EXERCISE DESCRIPTION: Return only the stretch of the material below that begins with the line containing "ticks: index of" and ends with the line containing "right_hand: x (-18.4", exactly; both of those lines belong to it.

SUPPLIED DATA:
■ ■ ■

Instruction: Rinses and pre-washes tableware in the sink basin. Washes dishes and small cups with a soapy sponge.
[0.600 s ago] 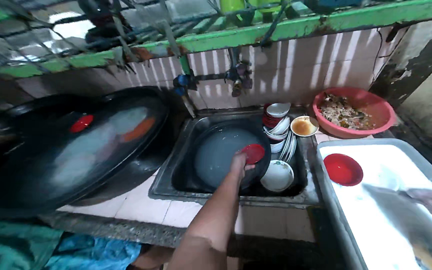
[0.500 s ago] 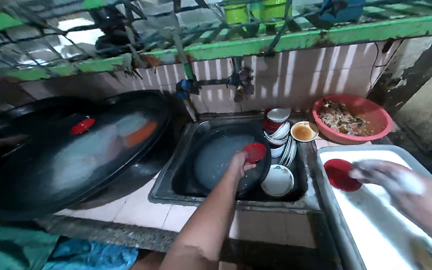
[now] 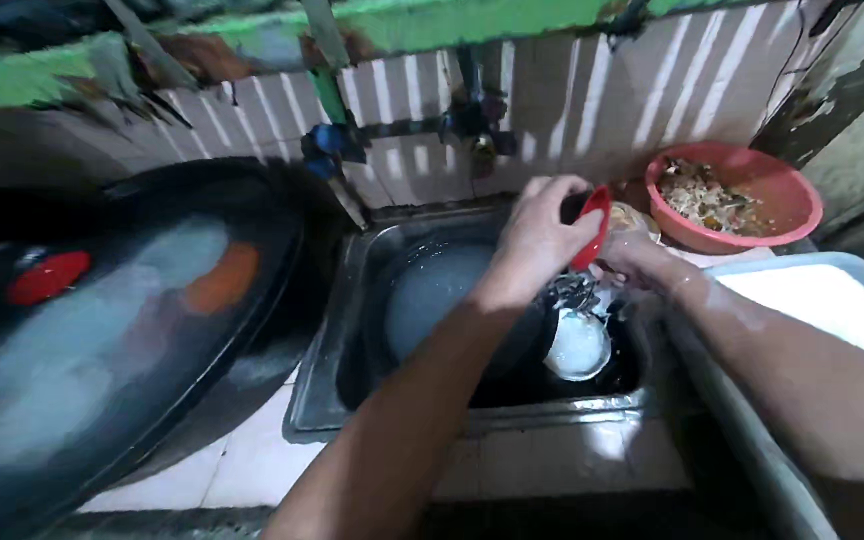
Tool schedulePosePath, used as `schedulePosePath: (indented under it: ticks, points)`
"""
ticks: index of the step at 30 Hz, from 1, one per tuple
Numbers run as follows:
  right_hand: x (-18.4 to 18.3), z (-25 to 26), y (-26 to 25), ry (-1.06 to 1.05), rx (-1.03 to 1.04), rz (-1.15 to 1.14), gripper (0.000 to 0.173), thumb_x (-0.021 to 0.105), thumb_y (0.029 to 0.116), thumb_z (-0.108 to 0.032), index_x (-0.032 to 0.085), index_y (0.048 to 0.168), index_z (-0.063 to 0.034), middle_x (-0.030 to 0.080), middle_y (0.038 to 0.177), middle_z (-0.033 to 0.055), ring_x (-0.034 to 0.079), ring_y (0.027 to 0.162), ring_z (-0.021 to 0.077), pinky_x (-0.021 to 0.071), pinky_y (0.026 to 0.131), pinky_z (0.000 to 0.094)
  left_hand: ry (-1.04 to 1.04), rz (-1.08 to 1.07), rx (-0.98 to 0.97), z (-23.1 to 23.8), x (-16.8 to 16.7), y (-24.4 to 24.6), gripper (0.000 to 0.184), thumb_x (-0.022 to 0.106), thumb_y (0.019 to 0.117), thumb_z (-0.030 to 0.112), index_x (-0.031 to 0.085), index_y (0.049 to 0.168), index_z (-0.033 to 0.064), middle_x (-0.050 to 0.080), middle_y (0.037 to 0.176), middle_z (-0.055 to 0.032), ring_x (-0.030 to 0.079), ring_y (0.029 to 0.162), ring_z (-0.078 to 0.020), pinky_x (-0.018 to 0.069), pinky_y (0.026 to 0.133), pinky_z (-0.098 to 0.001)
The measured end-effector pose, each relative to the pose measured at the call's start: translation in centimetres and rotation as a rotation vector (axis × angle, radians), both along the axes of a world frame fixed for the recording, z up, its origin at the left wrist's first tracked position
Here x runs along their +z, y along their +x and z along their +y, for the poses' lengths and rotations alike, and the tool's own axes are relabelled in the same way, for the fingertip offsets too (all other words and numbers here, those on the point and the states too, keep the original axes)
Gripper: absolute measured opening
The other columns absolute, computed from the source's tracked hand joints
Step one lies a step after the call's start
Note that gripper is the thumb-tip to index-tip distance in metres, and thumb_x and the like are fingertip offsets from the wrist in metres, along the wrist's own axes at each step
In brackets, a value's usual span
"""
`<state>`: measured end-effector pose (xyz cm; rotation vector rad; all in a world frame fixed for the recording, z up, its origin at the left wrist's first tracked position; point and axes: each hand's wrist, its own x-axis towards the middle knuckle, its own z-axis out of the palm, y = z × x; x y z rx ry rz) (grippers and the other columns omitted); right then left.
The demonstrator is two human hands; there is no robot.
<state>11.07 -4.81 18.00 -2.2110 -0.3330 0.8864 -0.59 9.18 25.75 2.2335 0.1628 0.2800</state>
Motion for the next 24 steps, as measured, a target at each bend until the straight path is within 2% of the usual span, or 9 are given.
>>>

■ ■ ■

COMPLETED TASK:
ticks: index of the step at 30 Hz, from 1, one per tuple
Numbers run as follows:
  right_hand: x (-18.4 to 18.3), z (-25 to 26), y (-26 to 25), ry (-1.06 to 1.05), rx (-1.03 to 1.04), rz (-1.15 to 1.14), gripper (0.000 to 0.173), thumb_x (-0.021 to 0.105), thumb_y (0.029 to 0.116), thumb_z (-0.108 to 0.032), index_x (-0.032 to 0.085), index_y (0.048 to 0.168), index_z (-0.063 to 0.034), middle_x (-0.030 to 0.080), middle_y (0.038 to 0.177), middle_z (-0.033 to 0.055), ring_x (-0.034 to 0.079), ring_y (0.027 to 0.162), ring_z (-0.021 to 0.077), pinky_x (-0.021 to 0.071), pinky_y (0.026 to 0.131), pinky_z (0.000 to 0.094)

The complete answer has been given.